Session Title: Paediatric Cataract Surgery

Session Date/Time: Tuesday 13/09/2016 | 08:00-10:30

Paper Time: 08:00

Venue: Hall C1

First Author: : G.Hildebrand UK

Co Author(s): :    K. Xue                    

Abstract Details

Purpose:

Aphakia with inadequate capsular support is occasionally encountered in young children following trauma, complicated cataract surgery or lens dislocation, and carries a high risk of amblyopia. Options for visual rehabilitation include aphakic contact lens or intraocular lens (IOL) implantation with fixation either in the anterior chamber, iris or sclera. Retropupillary fixation of the Artisan iris-claw IOL appears safe in adults, but has rarely been used in children. Here, we report outcomes of retropupillary Artisan IOL implantation in the largest and youngest series of children to date.

Setting:

A secondary referral centre for paediatric ophthalmology.

Methods:

A retrospective consecutive cohort study of eight children with mean age 4.9 years ±3.5 SD (range 1.1-11.9) who underwent retropupillary Artisan IOL implantation between 2011 and 2013 by the same surgeon (GDH).
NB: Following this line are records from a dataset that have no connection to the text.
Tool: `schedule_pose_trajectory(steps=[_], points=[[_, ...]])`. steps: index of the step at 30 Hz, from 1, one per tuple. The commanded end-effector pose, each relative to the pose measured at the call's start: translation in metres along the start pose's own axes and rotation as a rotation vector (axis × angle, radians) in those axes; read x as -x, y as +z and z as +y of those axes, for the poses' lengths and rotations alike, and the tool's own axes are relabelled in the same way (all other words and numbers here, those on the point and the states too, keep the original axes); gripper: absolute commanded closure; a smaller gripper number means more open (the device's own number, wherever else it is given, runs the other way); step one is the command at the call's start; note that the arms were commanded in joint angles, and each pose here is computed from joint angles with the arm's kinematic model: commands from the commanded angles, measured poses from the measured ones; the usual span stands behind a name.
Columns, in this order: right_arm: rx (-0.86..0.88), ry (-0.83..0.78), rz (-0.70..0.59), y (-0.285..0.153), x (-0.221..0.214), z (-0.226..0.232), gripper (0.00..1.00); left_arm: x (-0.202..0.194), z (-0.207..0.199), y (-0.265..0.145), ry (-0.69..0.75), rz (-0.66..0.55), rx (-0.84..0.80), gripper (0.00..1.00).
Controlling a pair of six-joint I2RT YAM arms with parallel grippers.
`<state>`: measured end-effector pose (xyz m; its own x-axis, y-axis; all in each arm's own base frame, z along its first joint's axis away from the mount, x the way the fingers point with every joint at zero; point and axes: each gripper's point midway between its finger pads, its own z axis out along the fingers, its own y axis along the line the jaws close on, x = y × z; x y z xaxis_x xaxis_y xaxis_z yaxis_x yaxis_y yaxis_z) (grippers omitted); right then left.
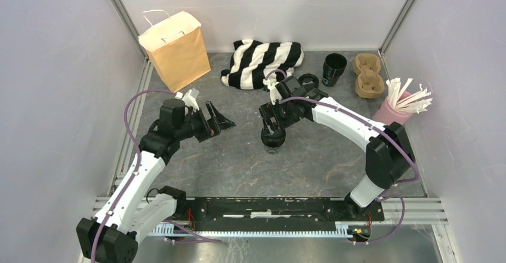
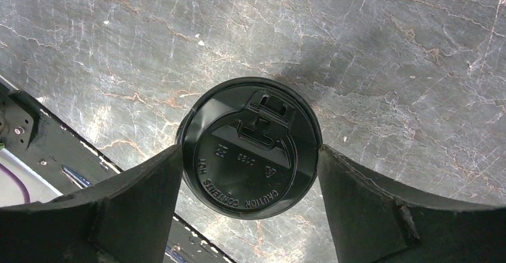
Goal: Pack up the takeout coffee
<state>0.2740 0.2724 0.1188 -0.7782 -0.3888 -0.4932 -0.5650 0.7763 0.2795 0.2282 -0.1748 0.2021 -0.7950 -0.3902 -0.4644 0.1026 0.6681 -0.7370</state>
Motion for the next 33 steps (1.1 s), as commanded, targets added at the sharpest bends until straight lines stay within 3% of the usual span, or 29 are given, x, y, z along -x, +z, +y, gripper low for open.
schedule_pose_trajectory(steps=[1,33], points=[[-0.017,-0.045,-0.022,0.0,0.007,0.002,0.13,0.008,-0.012,-0.001,-0.003,-0.018,-0.042,0.02],[-0.128,-0.245,-0.163,-0.023,-0.002,0.016,0.16,0.01,-0.016,-0.003,0.003,-0.022,-0.054,0.02]])
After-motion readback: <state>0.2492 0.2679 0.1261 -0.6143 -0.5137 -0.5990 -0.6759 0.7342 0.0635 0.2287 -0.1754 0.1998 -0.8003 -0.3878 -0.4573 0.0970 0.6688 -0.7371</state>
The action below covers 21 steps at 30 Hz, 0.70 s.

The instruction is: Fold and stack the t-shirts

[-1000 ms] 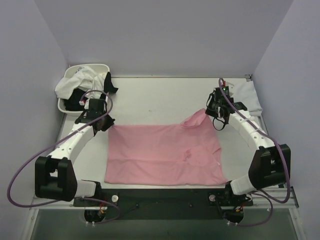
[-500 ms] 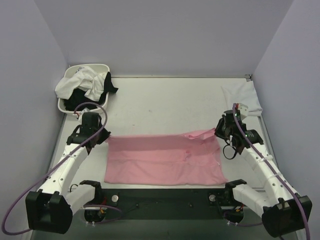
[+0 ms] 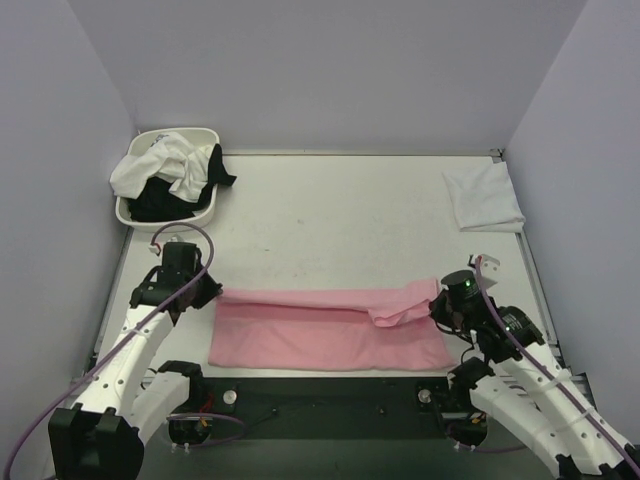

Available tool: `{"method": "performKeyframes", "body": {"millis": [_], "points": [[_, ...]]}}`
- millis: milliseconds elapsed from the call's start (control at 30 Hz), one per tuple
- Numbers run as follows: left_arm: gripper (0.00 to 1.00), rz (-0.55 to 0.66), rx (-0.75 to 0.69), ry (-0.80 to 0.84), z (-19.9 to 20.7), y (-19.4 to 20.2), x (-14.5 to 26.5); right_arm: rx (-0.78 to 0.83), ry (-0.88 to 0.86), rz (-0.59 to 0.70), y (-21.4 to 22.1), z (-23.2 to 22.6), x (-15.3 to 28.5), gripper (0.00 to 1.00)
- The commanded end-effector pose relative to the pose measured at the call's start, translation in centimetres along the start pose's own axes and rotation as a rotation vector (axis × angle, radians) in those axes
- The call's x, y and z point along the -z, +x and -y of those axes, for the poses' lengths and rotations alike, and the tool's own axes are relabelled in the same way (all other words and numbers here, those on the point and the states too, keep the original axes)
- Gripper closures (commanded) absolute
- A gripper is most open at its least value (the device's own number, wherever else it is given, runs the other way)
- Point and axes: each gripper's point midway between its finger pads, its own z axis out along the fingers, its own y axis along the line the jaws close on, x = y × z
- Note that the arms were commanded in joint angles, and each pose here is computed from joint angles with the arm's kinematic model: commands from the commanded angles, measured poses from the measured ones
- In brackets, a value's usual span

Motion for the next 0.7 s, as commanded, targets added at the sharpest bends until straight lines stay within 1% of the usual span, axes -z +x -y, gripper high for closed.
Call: {"method": "performKeyframes", "body": {"millis": [0,67,100,200,333,400,433,467,500,533,567,600,633,667], "points": [[1.0,-0.02,-0.011,-0.003,-0.8,0.9,0.6,-0.047,0.102,-0.004,1.7,2.8,1.0,1.0],[1.0,-0.019,-0.004,-0.002,-1.0,1.1,0.7,-0.031,0.11,-0.016,2.6,3.4,1.3,1.0],[1.0,-0.023,-0.005,-0.003,-1.2,1.4,0.7,-0.059,0.109,0.0,2.8,3.7,1.4,1.0],[1.0,-0.016,0.0,-0.005,-1.3,1.3,1.0,-0.044,0.079,-0.007,3.7,3.4,1.9,1.0],[1.0,-0.009,0.005,0.009,-1.0,1.1,1.7,-0.028,0.128,-0.008,4.5,4.2,1.8,1.0],[0.99,-0.006,0.012,0.002,-1.2,1.2,1.9,0.002,0.114,-0.012,5.2,4.0,1.6,1.0],[0.9,0.005,0.013,0.013,-1.1,1.1,2.2,0.005,0.117,-0.012,5.4,4.1,1.5,0.97],[0.82,0.01,0.014,0.015,-1.1,1.0,2.3,0.009,0.105,-0.007,5.5,3.8,1.5,0.92],[0.74,0.011,0.018,0.018,-1.1,1.0,2.4,0.015,0.108,-0.004,5.6,3.7,1.5,0.79],[0.71,0.017,0.018,0.029,-0.9,0.9,2.7,0.024,0.11,-0.001,5.5,3.6,1.6,0.64],[0.64,0.011,0.021,0.026,-1.0,1.0,2.9,0.02,0.103,0.017,5.0,3.3,1.8,0.51],[0.52,0.012,0.026,0.029,-0.9,0.9,3.2,0.041,0.097,0.023,4.8,2.9,2.1,0.37],[0.34,0.02,0.025,0.047,-0.6,0.8,3.6,0.059,0.1,0.03,4.6,2.8,2.3,0.34],[0.25,0.027,0.027,0.054,-0.4,0.5,4.1,0.061,0.093,0.044,3.9,2.1,2.8,0.31]]}}
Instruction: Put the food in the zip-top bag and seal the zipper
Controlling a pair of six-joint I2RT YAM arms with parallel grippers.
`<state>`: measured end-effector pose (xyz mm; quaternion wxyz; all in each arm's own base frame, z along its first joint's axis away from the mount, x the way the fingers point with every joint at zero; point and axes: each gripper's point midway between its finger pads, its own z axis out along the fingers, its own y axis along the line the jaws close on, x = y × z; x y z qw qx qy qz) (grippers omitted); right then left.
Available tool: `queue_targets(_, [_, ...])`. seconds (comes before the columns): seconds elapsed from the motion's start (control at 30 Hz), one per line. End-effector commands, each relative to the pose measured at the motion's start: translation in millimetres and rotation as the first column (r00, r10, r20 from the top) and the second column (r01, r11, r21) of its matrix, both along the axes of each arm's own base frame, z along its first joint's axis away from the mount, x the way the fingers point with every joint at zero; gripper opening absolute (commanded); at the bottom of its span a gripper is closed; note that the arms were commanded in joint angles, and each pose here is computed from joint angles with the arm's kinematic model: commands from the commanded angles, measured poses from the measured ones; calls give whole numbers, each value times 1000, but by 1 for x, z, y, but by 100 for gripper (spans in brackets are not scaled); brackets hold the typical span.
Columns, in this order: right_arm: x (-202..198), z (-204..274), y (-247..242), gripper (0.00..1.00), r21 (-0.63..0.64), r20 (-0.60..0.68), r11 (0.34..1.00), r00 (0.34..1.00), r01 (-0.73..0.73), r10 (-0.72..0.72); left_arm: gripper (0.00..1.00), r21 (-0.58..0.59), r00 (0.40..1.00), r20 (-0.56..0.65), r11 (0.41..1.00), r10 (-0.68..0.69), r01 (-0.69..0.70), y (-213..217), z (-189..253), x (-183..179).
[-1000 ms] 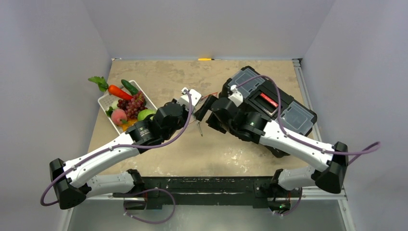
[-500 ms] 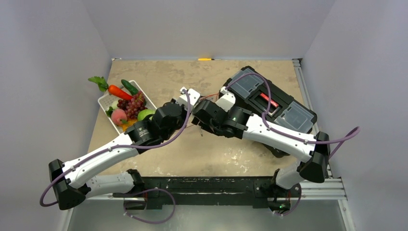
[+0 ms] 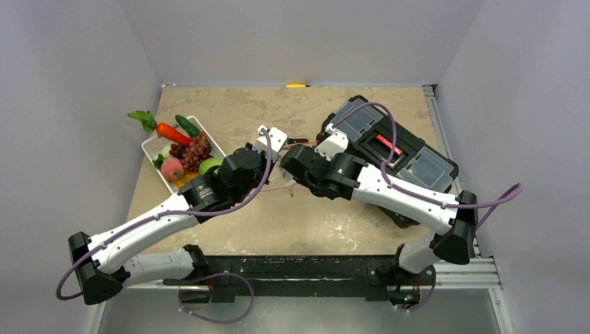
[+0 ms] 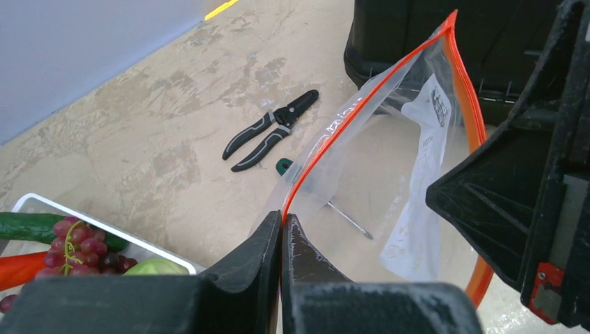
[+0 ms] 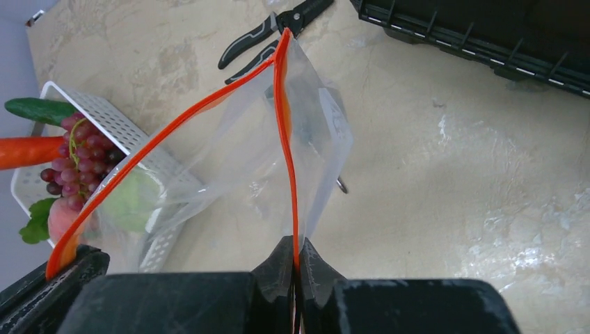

Surgical indication was aphakia with inadequate capsular support following complicated lens extraction for congenital or developmental cataract (n=5) or penetrating eye injury (n=3). Six children received IOL implantation as a secondary procedure after failure to tolerate contact lenses. The A-constant for retropupillary Artisan IOL selection was 116.8 as recommended by the manufacturer. Outcome measures include best-corrected visual acuity (BCVA), cycloplegic refraction and any complications.

Results:

Visual improvement over mean followed-up of 20.5 months ±14.0 (range 8-46) varied by the degree, if any, of pre-existing amblyopia. Four eyes with either penetrating injury (n=3) or developmental cataract (n=1) but no pre-existing amblyopia, achieved final BCVA 0.00-0.10 logMAR. Four other eyes with pre-existing amblyopia due to unilateral cataract achieved limited visual improvement (final BCVA 0.50-1.00). Mean final spherical equivalent was -2.02 dioptre ±0.87, representing 1.78 D ±0.84 of myopic shift from target. Transient uveitis occurred in two eyes, one requiring membranectomy (achieving 0.00). Traumatic IOL dislocation occurred in one eye with successful re-enclavation. No long-term complications were encountered.

Conclusions:

The data adds support for retropupillary Artisan IOL as an alternative approach for the correction of aphakia in young children with insufficient capsular support.